The median age for this type of severe stroke is 74 , so the coronavirus appears to overtake it. Analyzes suggest that coronavirus patients are primarily experiencing the deadliest type of stroke of all, known as arterial occlusion in the great vessels, which can destroy large parts of the brain responsible for movement, speech, and decision-making. a single blow because the blockage takes place in the main arteries that supply blood.
The reason for this is unknown.
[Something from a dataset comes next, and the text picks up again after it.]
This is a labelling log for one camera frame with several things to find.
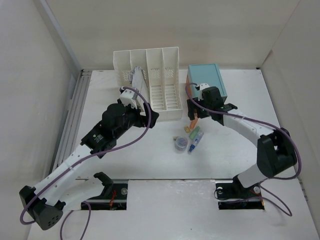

Perhaps we are seeing more young patients because they are more resistant than the elderly to respiratory distress caused by COVID-19: those who survive via the lungs develop other problems over time.
But it is also suspected that these strokes are the result of blood problems produced by the virus that ultimately promote clots in the bodies of some people . These problems could be a direct attack of the virus on the blood vessels or perhaps an effect caused by our own body due to the immune response against the virus. In such a case, in an attempt to fight the virus, the side effect would be that our brains would be damaged.
Those questions are expected to be answered through a review of strokes and other neurological complications in thousands of COVID-19 patients treated at 68 medical centers in 17 countries.
At the moment, we are still only facing a correlation, since there is enough research to find out how the coronavirus can trigger a stroke, but the correlation is so consistent that everything seems to indicate that we are facing a new medical problem that we will have to face as a result of the pandemic .
For that reason, Thomas Oxley , a neurosurgeon at Mount Sinai Hospital in New York, asks people to monitor themselves for coronavirus symptoms and call 911 if they have any evidence of a stroke . One way to easily remember the symptoms of facial effusion is the acronym FAST ("fast", in Spanish): "F" for facial paralysis (face), "A" for arm weakness (arm), "S" for difficulty of speech (speach) and "T" for the moment (time).